The Kremlin has urged Moldova to exercise caution in its statements about Russian forces stationed in the breakaway Transdniester region just days after a new pro-Western government led by Prime Minister Dorin Recean was sworn in.
Speaking one week after President Maia Sandu and Ukrainian President Volodymyr Zelenskiy made public comments about an alleged Russian plan to organize a coup in Moldova, masked by opposition protests in Chisinau, Kremlin spokesman Dmitry Peskov said Russia remains a "responsible party" in Transdniester and continues to perform its "respective tasks" as a peacekeeping force.
Mostly-Russian-speaking Transdniester declared independence from Moldova in 1990 over fears Chisinau could seek reunification with neighboring Romania, with which it shares a common history and language.
The two sides fought a short but bloody war in the spring of 1992 that ended when Russian troops stationed in Transdniester intervened on the separatists' side.

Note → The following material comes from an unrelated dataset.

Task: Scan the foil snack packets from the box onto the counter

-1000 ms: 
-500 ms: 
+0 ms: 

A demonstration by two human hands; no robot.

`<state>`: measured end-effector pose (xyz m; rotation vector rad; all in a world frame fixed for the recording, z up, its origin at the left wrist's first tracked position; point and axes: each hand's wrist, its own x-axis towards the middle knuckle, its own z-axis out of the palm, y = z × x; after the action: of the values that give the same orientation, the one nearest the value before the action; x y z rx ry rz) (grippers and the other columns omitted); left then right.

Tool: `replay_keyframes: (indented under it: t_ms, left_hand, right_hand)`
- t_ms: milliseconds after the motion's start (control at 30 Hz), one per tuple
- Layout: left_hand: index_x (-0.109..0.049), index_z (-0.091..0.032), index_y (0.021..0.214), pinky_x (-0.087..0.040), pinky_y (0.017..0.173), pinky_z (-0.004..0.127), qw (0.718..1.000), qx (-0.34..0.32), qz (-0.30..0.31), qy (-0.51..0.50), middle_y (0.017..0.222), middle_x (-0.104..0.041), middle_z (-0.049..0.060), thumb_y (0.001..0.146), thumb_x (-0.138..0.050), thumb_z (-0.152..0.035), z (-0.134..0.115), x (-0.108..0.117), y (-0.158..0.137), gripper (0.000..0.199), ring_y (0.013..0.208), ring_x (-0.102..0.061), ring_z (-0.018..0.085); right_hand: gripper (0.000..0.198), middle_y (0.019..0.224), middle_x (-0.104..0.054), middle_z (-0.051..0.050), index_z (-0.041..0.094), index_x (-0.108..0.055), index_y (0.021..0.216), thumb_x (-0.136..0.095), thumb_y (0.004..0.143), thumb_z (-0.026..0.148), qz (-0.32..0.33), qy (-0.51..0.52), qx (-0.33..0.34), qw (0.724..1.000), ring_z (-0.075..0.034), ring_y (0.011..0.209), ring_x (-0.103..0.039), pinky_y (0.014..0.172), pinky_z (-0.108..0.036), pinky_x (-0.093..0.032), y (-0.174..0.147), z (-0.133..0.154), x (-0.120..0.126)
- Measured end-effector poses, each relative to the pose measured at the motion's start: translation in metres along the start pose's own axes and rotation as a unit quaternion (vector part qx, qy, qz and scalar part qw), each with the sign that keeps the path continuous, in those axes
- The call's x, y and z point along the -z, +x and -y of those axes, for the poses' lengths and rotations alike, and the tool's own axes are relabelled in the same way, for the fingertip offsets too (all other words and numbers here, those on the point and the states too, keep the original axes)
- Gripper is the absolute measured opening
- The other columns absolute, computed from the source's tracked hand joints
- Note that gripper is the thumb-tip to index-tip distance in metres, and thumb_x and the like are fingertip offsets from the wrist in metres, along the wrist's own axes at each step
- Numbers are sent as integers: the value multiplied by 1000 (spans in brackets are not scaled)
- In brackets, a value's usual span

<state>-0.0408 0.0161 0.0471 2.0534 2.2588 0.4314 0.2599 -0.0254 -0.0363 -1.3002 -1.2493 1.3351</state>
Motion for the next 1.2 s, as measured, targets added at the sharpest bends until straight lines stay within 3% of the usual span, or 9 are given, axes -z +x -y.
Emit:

They have have claimed to be acting as peacekeepers since.
Some analysts have said that if Russia's war against Ukraine spreads, Moldova is likely one of the next targets for Moscow.
Newly appointed Moldovan Prime Minister Dorin Recean last week called for the demilitarization of Transdniester and the withdrawal of the remaining 1,100 Russian troops from the region.
"We would recommend our Moldovan interlocutors to be very cautious about such statements," Peskov told a press briefing in Moscow on February 20, adding that relations between the two countries were "very tense."
Sandu has repeatedly accused Russia of trying to destabilize Moldova and called for the withdrawal of Russian forces from the region.
Last week she said she had received documents from Ukrainian security services that outlined a Moscow-orchestrated plot with the help of foreign saboteurs allegedly aimed at toppling the country's leadership, preventing it from joining the European Union, and using it in the war against Ukraine.
Zelenskiy previously told a European Union summit on February 9 that Kyiv had "intercepted the plan for the destruction of Moldova by Russian intelligence."
The U.S. State Department said that, while reports about the plot had not been independently confirmed, it is "certainly not outside the bounds of Russian behavior, and we absolutely stand with the Moldovan government and the Moldovan people."
Russia has denied it is plotting to destabilize Moldova, calling the claims “completely unfounded and unsubstantiated."
Several thousand people protested in Chisinau against Sandu and the country's pro-Western government on February 19, with many in the crowd linked to the Russia-friendly Shor Party, which is led by politician and businessman Ilan Shor, who fled Moldova in 2019 after Sandu’s election.
On February 10, a Russian sea-launched cruise missile crossed through Moldovan airspace before it landed in Ukraine as part of a mass missile attack. Following the incident, Moldova summoned the Russian ambassador.